Een paar maanden geleden heb ik mijn debuut gemaakt in
Australië. In de ‘Dutch Courier’, een maandelijkse, tweetalige krant
voor Nederlandse immigranten. De redactie van het blad vroeg me of ze een
stukje van me mocht overnemen. Het stond op het internet, en was eerder in
deze krant gepubliceerd. Zo is dat een paar keer gegaan, en sindsdien
krijg ik het blad toegestuurd. Ik lees er graag in. Neem het
novembernummer. Op de voorpagina een groot artikel over het Nederlandse
team dat de World Solar Challenge gewonnen heeft, maar ook een advertentie
voor schotelantennes om naar Studio sport en Het Klokhuis te kunnen
kijken.
Opvallend
is de aandacht voor typisch Nederlands voedsel. In een strip droomt een
jongetje van een frikadel met uitjes, een kroketje met mosterd, en een
boterham met hagelslag. De Hollandse winkel in Blackburn adverteert met
speculaas en beschuit van Bolletje. In de kookrubriek legt de kok uit
hoe je een fantastisch gegarneerd broodje Goudse kaas samenstelt. En
omdat Sinterklaas mee is geëmigreerd worden er taaitaai, pepernoten,
chocoladeletters en marsepein aangeboden. Maar vooral dat dromende
jongetje trof me. Dat was ik. Alleen droomde ik op die leeftijd niet van
lekkernijen, ik droomde van Australië. Dat kwam zo.
1963.
Ik zat in de zesde klas van de Antonius-school, en in het klaslokaal
hing een prachtige, kleurrijke landkaart van Australië, met getekende
kangoeroes, exotische vogels, en avontuurlijke boortorens. En overal op
die kaart scheen de zon. Ik geloofde meester Van de Ven eigenlijk niet
toen hij me een adres gaf waar ik die kaart gratis kon bestellen, maar
het wonder voltrok zich: twee weken later belde de postbode aan en hij
overhandigde een kartonnen koker met daarin de zo begeerde landkaart.

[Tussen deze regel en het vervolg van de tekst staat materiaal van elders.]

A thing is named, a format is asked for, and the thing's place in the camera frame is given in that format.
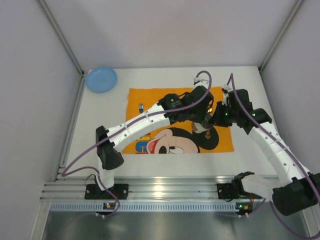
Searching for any cream metal cup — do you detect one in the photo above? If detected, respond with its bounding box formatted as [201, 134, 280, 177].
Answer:
[191, 120, 213, 134]

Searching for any gold metal spoon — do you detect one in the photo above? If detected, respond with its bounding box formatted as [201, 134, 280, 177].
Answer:
[205, 107, 213, 139]

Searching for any orange Mickey Mouse placemat cloth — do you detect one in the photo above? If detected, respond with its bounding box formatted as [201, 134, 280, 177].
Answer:
[122, 88, 234, 155]

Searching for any blue plastic fork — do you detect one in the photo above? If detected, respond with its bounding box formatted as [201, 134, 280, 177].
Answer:
[138, 103, 144, 114]

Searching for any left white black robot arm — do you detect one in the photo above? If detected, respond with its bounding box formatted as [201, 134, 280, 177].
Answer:
[95, 84, 214, 190]

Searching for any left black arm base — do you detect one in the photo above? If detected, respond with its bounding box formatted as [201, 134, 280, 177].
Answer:
[84, 182, 130, 200]

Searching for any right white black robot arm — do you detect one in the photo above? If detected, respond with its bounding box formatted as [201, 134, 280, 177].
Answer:
[209, 86, 320, 216]

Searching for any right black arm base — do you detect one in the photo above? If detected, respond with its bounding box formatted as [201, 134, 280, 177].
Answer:
[216, 183, 250, 202]

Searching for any blue plastic plate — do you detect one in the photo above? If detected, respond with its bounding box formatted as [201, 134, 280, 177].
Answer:
[85, 67, 118, 93]

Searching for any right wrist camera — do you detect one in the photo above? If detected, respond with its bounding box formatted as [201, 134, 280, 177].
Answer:
[222, 84, 232, 106]

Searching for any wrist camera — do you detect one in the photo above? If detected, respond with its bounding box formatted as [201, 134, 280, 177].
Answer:
[193, 77, 210, 86]
[222, 84, 232, 106]

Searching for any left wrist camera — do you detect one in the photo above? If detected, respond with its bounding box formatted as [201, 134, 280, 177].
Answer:
[193, 77, 210, 86]

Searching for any right vertical aluminium frame post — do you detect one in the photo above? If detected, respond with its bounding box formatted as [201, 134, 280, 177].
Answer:
[258, 0, 306, 74]

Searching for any vertical aluminium frame post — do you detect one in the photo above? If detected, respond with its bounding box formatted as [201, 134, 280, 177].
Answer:
[35, 0, 84, 76]
[258, 0, 306, 74]

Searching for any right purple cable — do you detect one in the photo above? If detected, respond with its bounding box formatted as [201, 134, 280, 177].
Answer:
[214, 72, 320, 238]

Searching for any purple cable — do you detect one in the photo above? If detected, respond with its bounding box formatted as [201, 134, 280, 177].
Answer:
[214, 72, 320, 238]
[61, 70, 213, 217]

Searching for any slotted white cable duct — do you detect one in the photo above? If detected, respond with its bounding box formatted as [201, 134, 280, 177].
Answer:
[50, 201, 253, 213]

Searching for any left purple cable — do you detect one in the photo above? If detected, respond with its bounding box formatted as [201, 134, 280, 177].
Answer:
[61, 70, 213, 217]

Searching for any left vertical aluminium frame post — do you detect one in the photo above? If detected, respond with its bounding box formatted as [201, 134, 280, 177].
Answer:
[35, 0, 84, 76]

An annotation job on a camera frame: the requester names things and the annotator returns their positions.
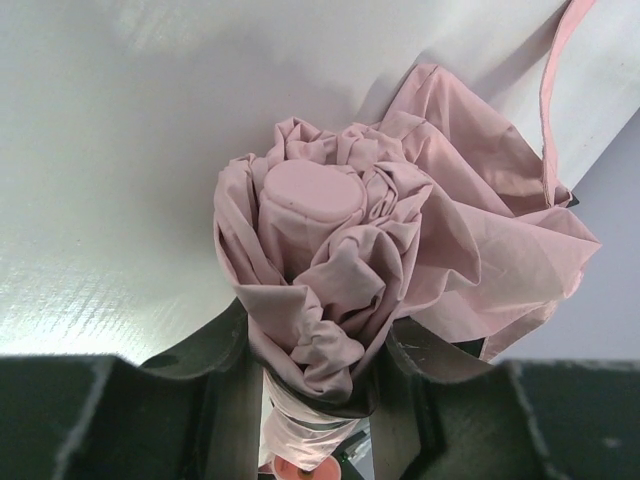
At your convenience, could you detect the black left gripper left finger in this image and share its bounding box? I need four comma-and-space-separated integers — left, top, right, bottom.
1, 301, 261, 479

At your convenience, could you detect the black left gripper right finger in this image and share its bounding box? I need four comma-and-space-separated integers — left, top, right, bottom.
371, 319, 639, 479

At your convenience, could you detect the pink and black folding umbrella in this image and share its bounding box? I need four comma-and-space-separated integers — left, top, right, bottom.
214, 1, 599, 470

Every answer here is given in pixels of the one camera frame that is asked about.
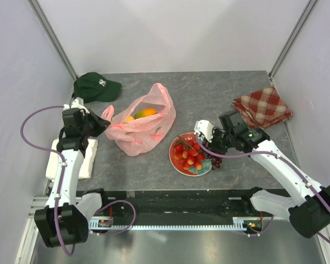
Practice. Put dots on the yellow fake lemon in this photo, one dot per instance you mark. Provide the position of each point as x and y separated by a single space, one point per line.
129 119

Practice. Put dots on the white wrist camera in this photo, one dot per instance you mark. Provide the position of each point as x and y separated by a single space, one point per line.
204 130
77 103

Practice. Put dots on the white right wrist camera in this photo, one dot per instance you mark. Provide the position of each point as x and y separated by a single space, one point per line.
204 130

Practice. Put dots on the pink plastic bag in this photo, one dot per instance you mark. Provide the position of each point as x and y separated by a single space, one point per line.
143 134

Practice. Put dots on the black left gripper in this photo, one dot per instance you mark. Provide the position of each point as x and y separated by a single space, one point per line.
102 125

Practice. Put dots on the red fake cherry bunch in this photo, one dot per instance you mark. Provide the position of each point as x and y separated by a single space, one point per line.
188 153

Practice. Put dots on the aluminium frame rail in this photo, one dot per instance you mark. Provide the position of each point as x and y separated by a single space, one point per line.
39 206

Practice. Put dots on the red and teal floral plate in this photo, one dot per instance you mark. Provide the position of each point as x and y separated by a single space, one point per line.
207 163

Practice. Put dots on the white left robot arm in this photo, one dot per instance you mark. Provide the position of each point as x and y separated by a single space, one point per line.
64 220

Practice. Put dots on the dark green baseball cap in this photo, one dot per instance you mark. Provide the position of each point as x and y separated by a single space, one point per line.
93 87

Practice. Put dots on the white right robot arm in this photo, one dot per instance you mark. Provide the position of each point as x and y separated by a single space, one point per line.
299 186

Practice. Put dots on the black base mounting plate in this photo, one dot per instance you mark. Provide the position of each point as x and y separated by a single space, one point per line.
221 203

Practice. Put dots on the aluminium corner post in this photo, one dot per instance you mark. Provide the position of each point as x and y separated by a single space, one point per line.
304 16
43 19

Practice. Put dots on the left aluminium corner post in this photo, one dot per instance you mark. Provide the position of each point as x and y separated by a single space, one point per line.
43 19

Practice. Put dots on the yellow fake mango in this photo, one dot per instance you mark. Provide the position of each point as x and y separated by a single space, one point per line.
145 113

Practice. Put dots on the right aluminium corner post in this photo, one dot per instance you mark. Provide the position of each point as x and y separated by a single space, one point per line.
304 16

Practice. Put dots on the dark red fake grape bunch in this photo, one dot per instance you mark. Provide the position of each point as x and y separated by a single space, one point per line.
215 161

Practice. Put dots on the red plaid folded cloth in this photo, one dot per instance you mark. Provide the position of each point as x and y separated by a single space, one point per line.
263 108

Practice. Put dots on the white folded towel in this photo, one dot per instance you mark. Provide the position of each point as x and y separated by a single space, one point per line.
86 168

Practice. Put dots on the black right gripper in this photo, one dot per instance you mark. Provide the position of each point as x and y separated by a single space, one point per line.
213 145

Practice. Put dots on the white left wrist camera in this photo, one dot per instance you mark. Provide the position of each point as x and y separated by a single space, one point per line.
77 103

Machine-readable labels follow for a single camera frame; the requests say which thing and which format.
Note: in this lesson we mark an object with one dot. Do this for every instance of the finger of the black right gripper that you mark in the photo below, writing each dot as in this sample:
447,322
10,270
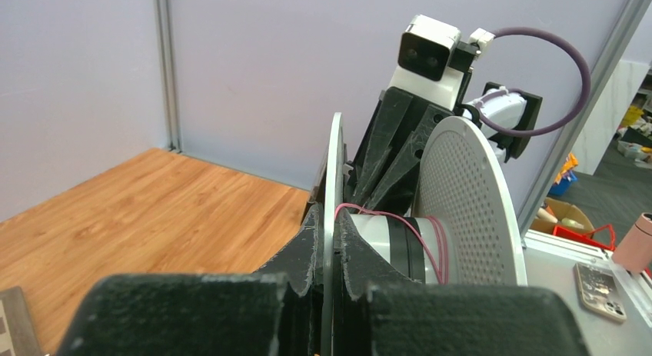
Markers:
398,184
391,108

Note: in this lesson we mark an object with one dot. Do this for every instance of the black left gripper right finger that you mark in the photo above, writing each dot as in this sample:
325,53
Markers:
380,311

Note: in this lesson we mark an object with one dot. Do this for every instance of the pink cylindrical bottle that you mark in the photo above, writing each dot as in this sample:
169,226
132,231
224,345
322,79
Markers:
634,251

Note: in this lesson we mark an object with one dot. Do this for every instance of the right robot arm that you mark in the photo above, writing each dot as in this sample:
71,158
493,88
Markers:
386,168

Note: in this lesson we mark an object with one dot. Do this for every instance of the wooden chessboard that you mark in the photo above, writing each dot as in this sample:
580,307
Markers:
18,336

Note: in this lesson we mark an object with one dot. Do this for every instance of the smartphone with clear case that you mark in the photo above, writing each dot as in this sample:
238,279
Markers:
597,292

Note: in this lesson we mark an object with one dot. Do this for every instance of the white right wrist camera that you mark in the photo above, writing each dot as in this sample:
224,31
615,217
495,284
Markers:
434,62

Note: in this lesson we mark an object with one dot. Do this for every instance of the cardboard box with items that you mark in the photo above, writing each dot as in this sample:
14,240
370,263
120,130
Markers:
560,213

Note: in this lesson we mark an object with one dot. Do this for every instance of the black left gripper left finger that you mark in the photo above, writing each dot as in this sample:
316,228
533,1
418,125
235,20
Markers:
275,310

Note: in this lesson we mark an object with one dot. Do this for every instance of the white perforated filament spool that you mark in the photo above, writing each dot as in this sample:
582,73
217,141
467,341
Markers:
461,192

Die kwam boven het bed te hangen.
Rechtsboven de bewuste
landkaart van Australië
Aangespoord
door dit succes werd ik stoutmoediger. Toen de meester een serie van zes
posters ophing, noteerde ik de nummers, en schreef ik weer een
briefkaartje van acht cent met een verzoek om toezending. Ze werden
onverwijld bezorgd. Bovendien kreeg ik folders toegestuurd, en daarin
vond ik adressen van instanties die me met genoegen nog meer informatie
zouden sturen. Ik werd een postorderbedrijfje. Binnen twee maanden had
ik hele pakken papier over Australië, Nieuw-Zeeland, Canada, en zelfs
Brazilië (toen nog een geliefd immigratieland). Het enige wat ik niet
goed besefte, was dat dit allemaal niet zozeer ter stimulering was van
jongensdromen maar van de emigratie. En het enige wat die instanties
niet wisten, was dat ik pas twaalf jaar oud was.
Toen
kwam de brief. Mijn belangstelling voor Australië was hun niet ontgaan,
en binnenkort zou er in Tilburg een voorlichtingsavond zijn. Over
emigratie. Daar was ik van harte welkom. Van schrik zette ik een punt
achter mijn activiteiten.
Vandaar
dat ik het nu zo aardig vindt dat er soms een stukje van mij verschijnt
in de ‘Dutch Courier’. Ben ik toch nog een beetje in Australië
terechtgekomen. Met behoud van hagelslag.